Oil Prices Surge Amid Sanctions: Ripples in Global Markets
Oil prices jumped nearly 5% after U.S. sanctions on Russian suppliers Rosneft and Lukoil due to Russia's actions in Ukraine. The sanctions are expected to tighten global oil supply. Brent and WTI futures reached two-week highs, and China's and India's refiners are now seeking alternative oil sources.
Oil prices surged by approximately 5% to reach a two-week high as the U.S. imposed sanctions on major Russian oil suppliers, Rosneft and Lukoil. These sanctions, a response to Russia's ongoing conflict in Ukraine, could significantly reduce the oil available on global markets, given Russia's ranking as the world's second-largest crude producer behind the U.S. in 2024.
Brent futures saw an increase of $2.91, or 4.7%, per barrel, and U.S. West Texas Intermediate crude rose by $2.89, or 4.9%. These increases pushed Brent and WTI towards achieving their highest closing prices since early October. The impact was further intensified by U.S. diesel futures rising over 5%, causing a spike in refining profit margins.
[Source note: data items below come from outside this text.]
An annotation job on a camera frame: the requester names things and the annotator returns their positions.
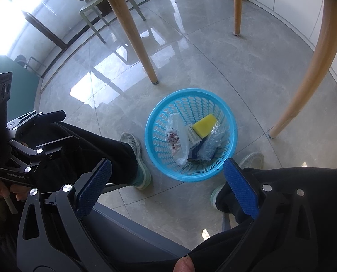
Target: silver screw
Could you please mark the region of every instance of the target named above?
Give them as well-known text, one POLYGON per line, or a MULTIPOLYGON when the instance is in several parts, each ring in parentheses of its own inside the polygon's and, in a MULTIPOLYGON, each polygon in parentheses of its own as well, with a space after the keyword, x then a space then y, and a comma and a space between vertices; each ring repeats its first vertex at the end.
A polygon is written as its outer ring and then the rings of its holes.
POLYGON ((268 185, 268 184, 264 184, 262 188, 263 188, 263 190, 266 191, 266 192, 272 191, 272 186, 270 186, 270 185, 268 185))
POLYGON ((37 194, 37 189, 36 188, 30 190, 30 195, 31 196, 34 196, 36 194, 37 194))
POLYGON ((71 184, 65 184, 65 185, 63 186, 63 191, 64 191, 64 192, 68 192, 68 191, 70 191, 72 188, 73 188, 73 186, 72 186, 71 184))
POLYGON ((298 194, 299 196, 304 196, 304 191, 303 191, 302 189, 298 189, 298 190, 297 190, 297 194, 298 194))

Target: sneaker
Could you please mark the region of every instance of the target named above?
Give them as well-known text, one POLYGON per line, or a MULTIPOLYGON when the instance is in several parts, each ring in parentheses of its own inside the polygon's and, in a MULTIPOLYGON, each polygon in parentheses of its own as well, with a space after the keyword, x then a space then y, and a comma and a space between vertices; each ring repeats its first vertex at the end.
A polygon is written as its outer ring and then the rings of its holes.
MULTIPOLYGON (((260 152, 250 153, 249 155, 247 155, 245 158, 243 158, 241 160, 241 162, 239 163, 239 167, 241 169, 253 168, 253 169, 263 170, 263 168, 264 168, 264 155, 261 154, 260 152)), ((218 208, 216 207, 216 199, 217 199, 217 196, 218 196, 219 192, 224 187, 224 185, 225 184, 216 188, 210 196, 210 203, 217 210, 218 210, 218 208)))
POLYGON ((122 133, 119 141, 131 146, 138 162, 137 177, 130 183, 129 186, 135 186, 138 190, 145 189, 151 183, 152 177, 150 170, 142 161, 141 145, 139 144, 139 141, 135 136, 128 132, 122 133))

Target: yellow sponge
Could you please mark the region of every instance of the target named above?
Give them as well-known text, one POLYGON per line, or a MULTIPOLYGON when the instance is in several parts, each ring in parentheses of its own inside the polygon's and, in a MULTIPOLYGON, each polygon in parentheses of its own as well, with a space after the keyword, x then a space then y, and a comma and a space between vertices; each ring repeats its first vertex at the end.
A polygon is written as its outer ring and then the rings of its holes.
POLYGON ((214 124, 217 122, 217 119, 210 113, 195 124, 192 125, 192 128, 201 139, 205 138, 211 132, 214 124))

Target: clear plastic wrapper
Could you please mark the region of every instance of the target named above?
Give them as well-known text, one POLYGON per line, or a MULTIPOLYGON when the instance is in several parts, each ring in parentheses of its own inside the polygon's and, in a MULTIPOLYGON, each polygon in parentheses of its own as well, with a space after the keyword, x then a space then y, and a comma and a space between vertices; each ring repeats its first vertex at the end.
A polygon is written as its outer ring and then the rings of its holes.
POLYGON ((185 165, 189 156, 189 139, 180 114, 174 113, 168 117, 166 138, 173 159, 179 166, 185 165))
POLYGON ((216 122, 211 129, 209 136, 203 142, 197 153, 198 160, 210 161, 215 154, 216 149, 221 145, 221 139, 225 134, 225 128, 219 122, 216 122))

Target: blue gripper pad
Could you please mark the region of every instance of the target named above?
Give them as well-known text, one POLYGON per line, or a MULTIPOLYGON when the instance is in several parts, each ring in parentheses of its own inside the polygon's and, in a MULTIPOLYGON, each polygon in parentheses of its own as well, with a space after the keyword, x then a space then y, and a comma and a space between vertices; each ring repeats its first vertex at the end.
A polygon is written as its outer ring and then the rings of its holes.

In response to these developments, Chinese state oil companies have halted purchases from the sanctioned Russian firms, propelling prices higher. Meanwhile, the U.S. has indicated its readiness to introduce additional sanctions should Moscow not cease its military actions in Ukraine. Analysts suggest the true impact of these sanctions will hinge on India's response and Russia's ability to find new markets for its crude.